■ **ACTIVITY**:
Copy out all the data, word for word.

====================

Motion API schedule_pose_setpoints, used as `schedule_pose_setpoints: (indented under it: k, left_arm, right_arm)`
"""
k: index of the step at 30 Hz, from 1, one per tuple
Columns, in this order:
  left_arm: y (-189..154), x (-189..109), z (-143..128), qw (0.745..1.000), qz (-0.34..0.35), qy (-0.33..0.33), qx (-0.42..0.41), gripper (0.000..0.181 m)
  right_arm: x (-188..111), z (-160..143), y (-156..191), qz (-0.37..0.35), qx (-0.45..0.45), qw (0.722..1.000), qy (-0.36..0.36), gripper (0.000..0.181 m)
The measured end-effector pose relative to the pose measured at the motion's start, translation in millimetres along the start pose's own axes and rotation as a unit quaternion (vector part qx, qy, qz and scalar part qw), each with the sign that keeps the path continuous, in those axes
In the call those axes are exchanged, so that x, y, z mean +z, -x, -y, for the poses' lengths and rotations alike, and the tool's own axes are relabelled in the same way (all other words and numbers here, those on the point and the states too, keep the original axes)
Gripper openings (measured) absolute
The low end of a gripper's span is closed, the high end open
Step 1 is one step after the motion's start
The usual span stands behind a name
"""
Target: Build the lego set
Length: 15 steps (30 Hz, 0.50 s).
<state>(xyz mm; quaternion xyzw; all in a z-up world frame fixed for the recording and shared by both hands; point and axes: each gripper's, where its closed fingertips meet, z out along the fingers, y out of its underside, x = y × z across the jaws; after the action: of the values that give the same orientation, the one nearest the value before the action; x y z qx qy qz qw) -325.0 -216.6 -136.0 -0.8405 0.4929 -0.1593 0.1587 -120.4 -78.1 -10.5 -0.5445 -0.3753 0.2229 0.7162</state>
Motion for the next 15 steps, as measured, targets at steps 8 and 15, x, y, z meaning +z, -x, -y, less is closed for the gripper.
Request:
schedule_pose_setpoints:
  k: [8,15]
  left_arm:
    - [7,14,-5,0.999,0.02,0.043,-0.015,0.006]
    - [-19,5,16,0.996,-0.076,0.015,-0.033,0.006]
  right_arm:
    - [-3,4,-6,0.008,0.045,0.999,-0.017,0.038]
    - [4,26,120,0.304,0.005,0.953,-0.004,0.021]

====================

■ **WRITTEN RESPONSE**:
Motion API schedule_pose_setpoints, used as `schedule_pose_setpoints: (indented under it: k, left_arm, right_arm)`
"""
k: index of the step at 30 Hz, from 1, one per tuple
Columns, in this order:
  left_arm: y (-189..154), x (-189..109), z (-143..128), qw (0.745..1.000), qz (-0.34..0.35), qy (-0.33..0.33), qx (-0.42..0.41), gripper (0.000..0.181 m)
  right_arm: x (-188..111), z (-160..143), y (-156..191), qz (-0.37..0.35), qx (-0.45..0.45), qw (0.722..1.000), qy (-0.36..0.36), gripper (0.000..0.181 m)
The measured end-effector pose relative to the pose measured at the motion's start, translation in millimetres along the start pose's own axes and rotation as a unit quaternion (vector part qx, qy, qz and scalar part qw), each with the sign that keeps the path continuous, in those axes
In the call those axes are exchanged, so that x, y, z mean +z, -x, -y, for the poses' lengths and rotations alike, and the tool's own axes are relabelled in the same way (all other words and numbers here, those on the point and the states too, keep the original axes)
Gripper openings (measured) absolute
The low end of a gripper's span is closed, the high end open
Step 1 is one step after the motion's start
The usual span stands behind a name
"""
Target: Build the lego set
Length: 15 steps (30 Hz, 0.50 s).
<state>(xyz mm; quaternion xyzw; all in a z-up world frame fixed for the recording and shared by both hands; point and axes: each gripper's, where its closed fingertips meet, z out along the fingers, y out of its underside, x = y × z across the jaws; after the action: of the values that give the same orientation, the one nearest the value before the action; x y z qx qy qz qw) -325.0 -216.6 -136.0 -0.8405 0.4929 -0.1593 0.1587 -120.4 -78.1 -10.5 -0.5445 -0.3753 0.2229 0.7162</state>
Motion for the next 15 steps, as measured, targets at steps 8 and 15, x, y, z meaning +z, -x, -y, less is closed for the gripper.
Request:
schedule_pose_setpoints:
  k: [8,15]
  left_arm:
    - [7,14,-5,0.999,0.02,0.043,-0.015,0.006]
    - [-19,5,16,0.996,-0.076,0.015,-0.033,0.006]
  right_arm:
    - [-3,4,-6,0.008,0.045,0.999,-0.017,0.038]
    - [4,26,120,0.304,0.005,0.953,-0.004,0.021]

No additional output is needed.